Sunday, 17 July 2016

A Fantastic Review

My thanks to @Barbtaub for her review of "The Rocks Of Aserol."
You can read it in full HERE, complete with an interview I did for her website.
But this is the gist of it.

My writing group used to meet at a steampunk pub in Glasgow, where I once got into a conversation with a couple who were dressed in 1890s-influenced costumes, complete with corset and brass-tooled telescope (her) and top hat with goggles (him). They explained with passion and in great detail how everyone else got steampunk wrong. Although I eventually sneaked off on pretext of finding the loo, I think that the couple would have been completely satisfied with the steampunk world-building in Richard Dee’s new novel,The Rocks of Aserol. As far as I could tell, he ticked off almost every trope:
·         Victorian Trimmings? Step into an orgy of Victorian prudish, class-conscious sensibility, full of over the top clothes, dashing heroes who will risk all for honor, the King, and a cup of tea.
·         Gadget-loving Geek? Our hero, Horis Strongman (he’s not) is a civil servant struggling to move into the middle classes, slightly ashamed of his fascination with technology and science, and completely innocent when it comes to the political machinations of his superiors, who see him as the perfect fall guy for their ruthless schemes.
·         Officer and a Gentleman? Horis is saved by the dashing former military hero Maloney, a part-time hotel valet with a clockwork arm and stringent code of honor.
·         Young Lady with Spirit? Grace is both smarter and more independent than the women bemused Horis has encountered before. To his amazement and delight, she makes up her mind that he needs her and proceeds accordingly.
·         Alternate history? Dragons!
·         Alternate technology? The internal combustion engine never had a chance against gigantic steam-powered installations and intricate clockwork artistry.
·         Romance vs Science? (Did you get the part about the dragons?)

When the very junior bureaucrat Horis Strongman is tapped to investigate a mysterious development in the rural coal mines of Aserol, he is pleased at the chance to experience life far from the bustling metropolitan capital.

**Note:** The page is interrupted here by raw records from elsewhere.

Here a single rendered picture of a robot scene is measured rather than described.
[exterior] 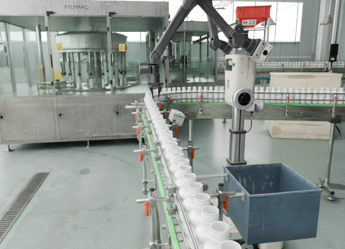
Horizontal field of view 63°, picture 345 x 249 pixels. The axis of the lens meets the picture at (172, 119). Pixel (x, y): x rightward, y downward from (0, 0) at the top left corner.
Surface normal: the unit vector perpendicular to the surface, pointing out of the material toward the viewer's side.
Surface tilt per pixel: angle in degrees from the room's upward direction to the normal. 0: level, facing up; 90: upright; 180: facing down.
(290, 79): 90
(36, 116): 90
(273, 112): 90
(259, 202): 90
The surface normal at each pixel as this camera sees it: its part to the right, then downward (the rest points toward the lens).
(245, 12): -0.16, 0.21
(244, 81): 0.15, 0.39
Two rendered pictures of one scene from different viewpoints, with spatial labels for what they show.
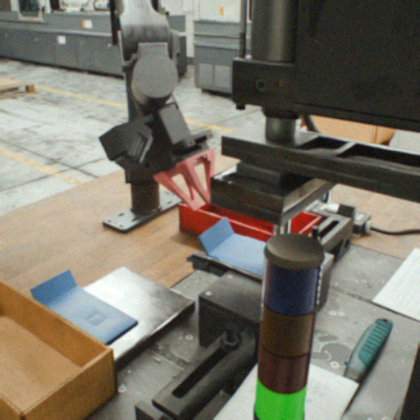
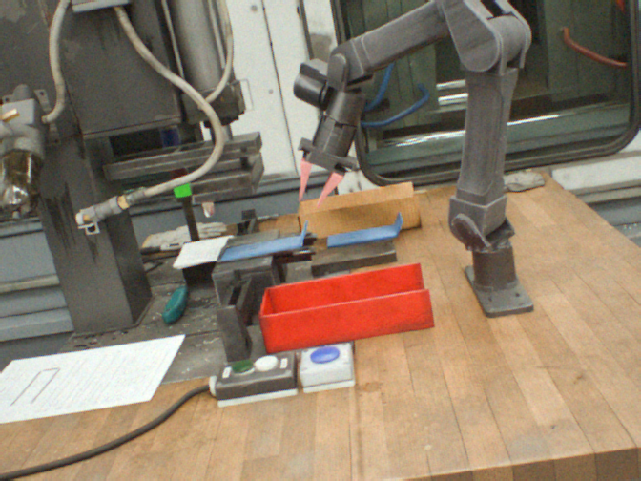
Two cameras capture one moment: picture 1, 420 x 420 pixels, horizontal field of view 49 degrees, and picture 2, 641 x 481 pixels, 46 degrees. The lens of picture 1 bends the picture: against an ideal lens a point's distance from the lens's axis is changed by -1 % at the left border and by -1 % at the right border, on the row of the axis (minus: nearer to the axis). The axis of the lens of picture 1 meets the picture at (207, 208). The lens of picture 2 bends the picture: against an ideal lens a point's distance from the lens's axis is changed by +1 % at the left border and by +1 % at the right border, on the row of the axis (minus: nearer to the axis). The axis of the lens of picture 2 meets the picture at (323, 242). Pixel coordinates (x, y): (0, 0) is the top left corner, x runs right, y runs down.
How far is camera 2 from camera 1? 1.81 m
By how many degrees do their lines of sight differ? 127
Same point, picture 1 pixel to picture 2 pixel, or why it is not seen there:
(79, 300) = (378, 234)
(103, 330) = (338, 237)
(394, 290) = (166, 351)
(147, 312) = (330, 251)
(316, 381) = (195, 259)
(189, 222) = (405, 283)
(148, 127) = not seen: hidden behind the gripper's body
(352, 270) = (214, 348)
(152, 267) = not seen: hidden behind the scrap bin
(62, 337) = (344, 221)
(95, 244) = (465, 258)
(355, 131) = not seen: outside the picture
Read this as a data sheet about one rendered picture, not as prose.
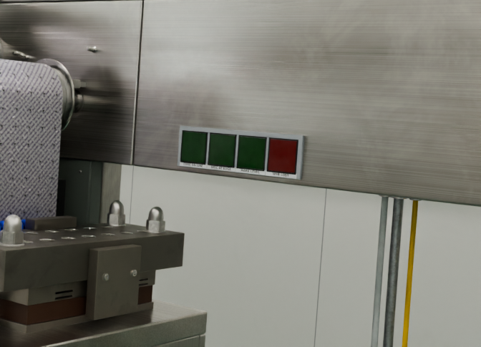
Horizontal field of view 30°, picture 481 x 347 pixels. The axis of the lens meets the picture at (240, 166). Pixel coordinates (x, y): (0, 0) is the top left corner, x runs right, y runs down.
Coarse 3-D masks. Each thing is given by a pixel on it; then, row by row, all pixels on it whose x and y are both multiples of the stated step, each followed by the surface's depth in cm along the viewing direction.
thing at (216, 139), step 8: (216, 136) 150; (224, 136) 149; (232, 136) 148; (216, 144) 150; (224, 144) 149; (232, 144) 148; (216, 152) 150; (224, 152) 149; (232, 152) 148; (216, 160) 150; (224, 160) 149; (232, 160) 148
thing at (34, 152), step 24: (0, 144) 149; (24, 144) 153; (48, 144) 158; (0, 168) 149; (24, 168) 154; (48, 168) 158; (0, 192) 150; (24, 192) 154; (48, 192) 158; (0, 216) 150; (24, 216) 155; (48, 216) 159
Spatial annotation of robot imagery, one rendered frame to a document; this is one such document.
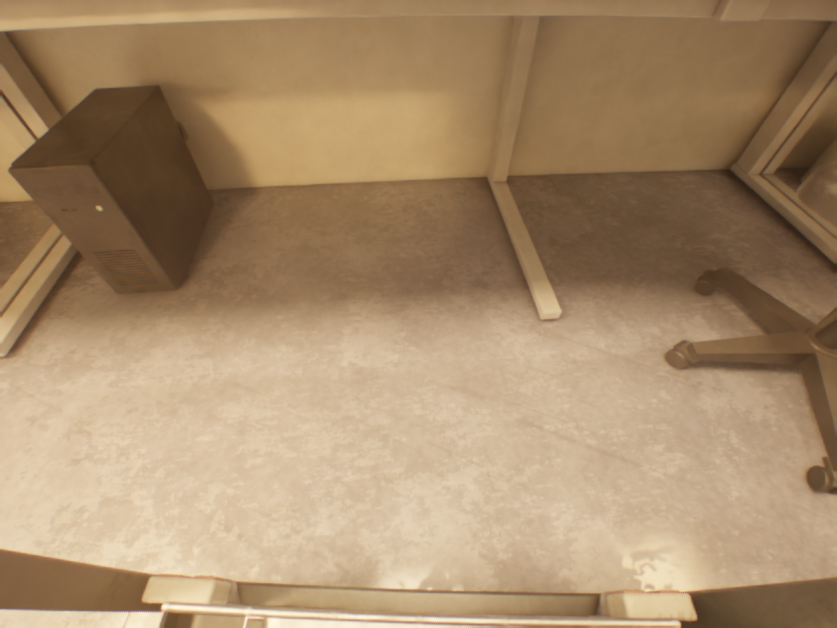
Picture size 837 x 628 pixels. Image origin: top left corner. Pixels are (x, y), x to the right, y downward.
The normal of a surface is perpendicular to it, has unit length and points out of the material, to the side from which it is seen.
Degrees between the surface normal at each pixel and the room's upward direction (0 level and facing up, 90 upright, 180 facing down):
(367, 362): 0
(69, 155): 0
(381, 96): 90
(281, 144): 90
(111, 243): 90
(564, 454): 0
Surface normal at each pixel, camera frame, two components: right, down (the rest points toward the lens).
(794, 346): -0.14, -0.62
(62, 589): 1.00, 0.03
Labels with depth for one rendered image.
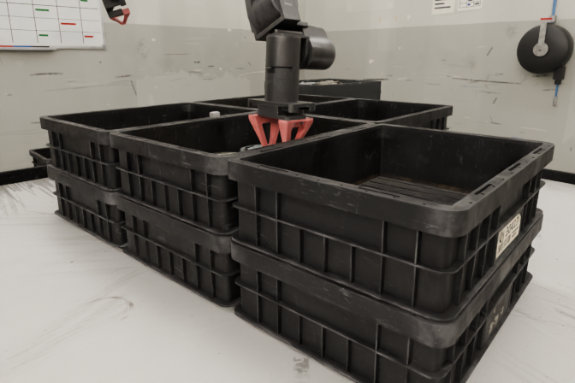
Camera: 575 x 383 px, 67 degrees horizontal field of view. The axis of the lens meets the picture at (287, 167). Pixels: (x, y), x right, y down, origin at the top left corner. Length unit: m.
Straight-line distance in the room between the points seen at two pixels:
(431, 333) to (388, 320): 0.04
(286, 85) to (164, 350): 0.42
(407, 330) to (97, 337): 0.40
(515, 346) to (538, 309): 0.11
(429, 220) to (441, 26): 3.96
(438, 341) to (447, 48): 3.92
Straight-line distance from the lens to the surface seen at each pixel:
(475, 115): 4.17
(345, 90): 2.59
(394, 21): 4.58
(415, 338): 0.45
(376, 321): 0.47
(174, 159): 0.63
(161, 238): 0.74
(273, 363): 0.57
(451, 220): 0.39
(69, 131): 0.93
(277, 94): 0.71
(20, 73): 3.84
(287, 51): 0.71
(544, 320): 0.73
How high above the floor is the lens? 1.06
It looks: 15 degrees down
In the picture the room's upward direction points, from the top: straight up
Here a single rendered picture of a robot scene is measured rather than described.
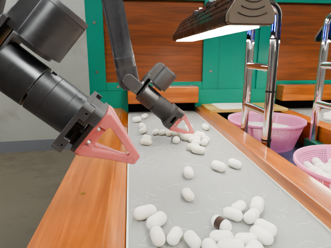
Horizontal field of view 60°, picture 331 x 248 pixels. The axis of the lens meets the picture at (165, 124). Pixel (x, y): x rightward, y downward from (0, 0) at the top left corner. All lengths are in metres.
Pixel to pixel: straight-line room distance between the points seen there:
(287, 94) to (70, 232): 1.15
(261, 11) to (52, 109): 0.35
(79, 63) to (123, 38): 2.31
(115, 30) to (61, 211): 0.50
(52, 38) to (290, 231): 0.41
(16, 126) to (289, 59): 2.67
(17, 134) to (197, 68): 2.40
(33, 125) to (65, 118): 2.91
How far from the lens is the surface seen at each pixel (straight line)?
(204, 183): 0.59
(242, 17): 0.51
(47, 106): 0.35
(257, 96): 1.39
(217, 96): 1.32
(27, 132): 3.30
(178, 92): 1.22
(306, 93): 1.43
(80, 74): 3.10
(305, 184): 0.58
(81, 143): 0.36
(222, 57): 1.32
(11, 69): 0.36
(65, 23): 0.35
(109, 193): 0.51
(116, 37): 0.80
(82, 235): 0.41
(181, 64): 1.28
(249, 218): 0.47
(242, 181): 0.62
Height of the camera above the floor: 0.99
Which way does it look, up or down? 14 degrees down
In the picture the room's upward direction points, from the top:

Given the mine’s strategic importance to the coal-driven economy, he is surprised that such an insignificant member of the ministry is sent to investigate. Still, he’s excited when that experience soon includes dragons, and even more thrilled when he meets the beautiful hotel clerk, Grace. But even the innocent Horis is soon aware that something very strange is happening at the mines.

After a horrifying tragedy occurs and Horis is set up to take the blame, he’s rescued by Grace and by the dashing one-armed former military hero, Maloney. Soon the three are deeply involved in uncovering a conspiracy that extends to top levels of society.

But the conflict goes even deeper, as scientific discoveries begin to question the hitherto unchallenged superiority of the steam-driven mechanicals controlling their world, especially as they look to conquer the skies above, despite the menacing presence of dragons. Balloonists are the darlings of the day, but controlled flight is the goal. The filthy water and air of the coal powered world is contrasted with the “natural” dragons (although flight in both human and dragon form is invariably lethal). Religion, although still an influence in the more “natural” countryside, is being replaced by the new devotion to technology. “Priests were becoming a rarity in the city and worship was declining, being replaced more with the religion of science.”

Author Richard Dee uses clever little tricks to remind us that we’re not in Kansas (or London) any more. Breakfast is a “fast-breaker”, at which you might enjoy “porker” and eggs, or perhaps even some “bovine”. Of course, like all proper Victorians, you’ll pair that with a nice cup of “char” (tea). While the country carriages are still drawn by “equines”, they are slowly being replaced by the steam-driven equineless-carriages.

While The Rocks of Aserol is undoubtedly an old-fashioned adventure in the tradition of HG Wells and Jules Verne, it is also clearly and quietly subversive. At every step along the way, the rulers and leaders of society are shown with their feet of clay, just as their religion of science is exposed for both its miraculous advances and its deadly costs.

The Rocks of Aserol goes for the heroic adventure, romanticism of gorgeous “artisan” build machines, and nostalgia for a manners-driven bygone era. But author Richard Dee just as cleverly deconstructs all of that as he exposes and makes no apologies for the deadly costs of such progress. The characters begin as stock genre cut-outs, but soon develop into well-rounded three dimensional people that you find yourself caring about, while the pace of the story is well-suited to the ups and downs of an old-fashioned adventure thriller. I wouldn’t hesitate to give it four stars and to look forward to the sequel.